Reviews for Galaxy War
MiroFTW chapter 18 . 6/14/2003
lol ok it took me some freaking 8 hours to finish reading this fiction but thats a completely different matter. hmm where should i start?

lol ok your summary. star wars/metroid and metal gear solid. my first thoughts were that oh cool .. mgs. i myself write a fic thats inspired by star wars and mgs so im like i have to read this. my after thought.. no offense but youve disgraced the mgs name.. the infiltration is more like james bond. sneaks in and trouble happens. i can see where the star wars come in with the beam sabers. about metroid, i never played it so i would have no clue.

ok now about the story. you have some clear solid writing skills. you have some unique ideas but i'll try and take apart each part one by one and give you my evaluation.

protagonist- nondel. im sorry, but all through the story ive been trying to match him up with the great solid snake. nondel has green hair in a ponytail? oh god that doesnt even look right but its your character. i just cant imagine that kind of hair. his personality is very.. luke-like. snake has a "shoot now, ask questions later" kind of mentality. nondel has the exact opposite. nondel in the very beginning had to infiltrate at night. snake woulda just knocked out the guy right there and go in the kiosk. nondel in a way would be luke. both are reluctant to kill. in the whole story, i would have to say that besides "desemebling" a few robots, he only killed one or two people.
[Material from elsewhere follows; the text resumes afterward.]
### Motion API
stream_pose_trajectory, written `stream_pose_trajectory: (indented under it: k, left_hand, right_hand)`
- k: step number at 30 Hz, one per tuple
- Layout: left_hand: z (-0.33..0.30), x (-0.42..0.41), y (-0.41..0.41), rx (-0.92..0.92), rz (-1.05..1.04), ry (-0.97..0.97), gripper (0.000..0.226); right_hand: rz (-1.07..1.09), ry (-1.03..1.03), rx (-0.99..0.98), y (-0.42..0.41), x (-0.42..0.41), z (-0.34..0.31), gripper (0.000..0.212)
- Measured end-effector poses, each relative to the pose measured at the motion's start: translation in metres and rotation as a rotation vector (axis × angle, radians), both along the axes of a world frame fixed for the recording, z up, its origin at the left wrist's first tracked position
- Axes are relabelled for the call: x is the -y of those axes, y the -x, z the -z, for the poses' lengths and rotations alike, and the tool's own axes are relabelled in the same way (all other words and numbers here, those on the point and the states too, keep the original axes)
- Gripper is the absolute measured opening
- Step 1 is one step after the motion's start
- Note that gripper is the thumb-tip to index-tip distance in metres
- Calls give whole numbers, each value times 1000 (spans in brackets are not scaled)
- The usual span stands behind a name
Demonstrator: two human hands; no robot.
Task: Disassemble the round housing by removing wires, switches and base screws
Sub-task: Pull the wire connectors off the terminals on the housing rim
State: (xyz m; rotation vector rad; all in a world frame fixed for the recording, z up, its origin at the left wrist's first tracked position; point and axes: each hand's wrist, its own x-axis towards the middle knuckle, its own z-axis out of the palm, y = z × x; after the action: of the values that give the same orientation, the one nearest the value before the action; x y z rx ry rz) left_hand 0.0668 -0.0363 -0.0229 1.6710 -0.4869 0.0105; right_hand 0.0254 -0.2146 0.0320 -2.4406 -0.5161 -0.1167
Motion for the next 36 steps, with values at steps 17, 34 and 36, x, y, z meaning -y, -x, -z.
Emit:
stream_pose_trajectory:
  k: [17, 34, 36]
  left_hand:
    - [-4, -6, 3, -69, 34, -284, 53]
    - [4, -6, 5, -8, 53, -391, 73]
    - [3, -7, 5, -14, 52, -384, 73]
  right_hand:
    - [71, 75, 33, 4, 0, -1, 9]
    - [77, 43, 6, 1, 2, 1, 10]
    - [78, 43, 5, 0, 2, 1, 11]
antagonists- i say that the only formidable opponent that was deth. other than that, all the others were a joke. i mean a giant crab with pincers called Muffin? thats like pure comedy. other than that, you really have to specify your robots. ive never played metroid so when you mention robots, im thinking androids like c-threepio. you have your main character fights robots that need to be oiled up every so often? with the exception of mechanos, i only have one word to say to the robot encounters: pathetic. mnson (how the hell do you pronounce his name?) never dies and its a miracle he doesnt. id have to say the only good man to man battle was meldevos. the battle with deth was never finished so it may be in the second book...

plot: okay this is where things get confusing for me. simui and nondel are sent on a what? recon mission? and well simui gets herself lost and they encounter some big bad warlord and they accomplish nothing. except maybe a rescue mission. than why is it called galaxy wars? no war! i still have yet to read the second book so that will have to wait till tomorrow. so this whole story was one BIG side track. what about the recon? so much for completing the mission at hand. in some of your writing, you have him put his pistol in the holster and switch to the access card. omg this is a story not a video game. use some creative writing so it doesnt sound like you're pressing the L1 button to switch weapons. and then you have him check through each person after the battle. he sounds more like a grave robber than some snake. another flaw was when you had two crabs rowing on the river. nondel hides on under his ship, which is the only ship in miles and the only piece of land in miles. wouldnt they get a little suspicious? just wondering. you have to put yourself in the shoes of other characters at times.. last of all i have to say the random encounters with weapons pissed me off. first a rocket launcher, than a beam sabre? he just PICKS IT up? oh yeah we happen to leave beam sabres and rocket launchers all the time, especially in the face of big bosses. to me, this whole story sounded like one big video game.

in conclusion-i have to admit this is the longest review ive ever done. the major reason i spent 8 hours on this one fic. the story is straight-foward, but in my opinion, not as greatly plotted out as i imagined it to be. the fight scenes were suspenseful, but at times you lost me during all those descriptions. the dialogue was a little cliched.

"You want the truth?" Meldevos weakly snickered.

"Tell me. Now."

"You can't handle the truth-"

now now, isnt that a little copyrighted, mr. nicholson? haha cant wait to spend another eigth hours reading your next fic.
Master Chief chapter 18 . 4/7/2003
Bad ass story... I love it. I definately see the metal gear as nondel is a lot like solid snake. Gonna start reading Galaxy War X sometime soon. The action was on point and the characters each had their own distict personalities. I couldn't help but picture Solidus when you were talking about Deth. Keep of the kick ass writing. In the meantime... i was wondering if you could check out my story entitled Alpha Squadron.
Lyd chapter 16 . 1/28/2003
Ack! You mean person! Come on, finish it and stop tortureing us!

P.S. Great story though...
KEEO chapter 11 . 12/11/2002
Great stuff man, it's the kind of Sci Fi that really puts our innocence in the meat grinder.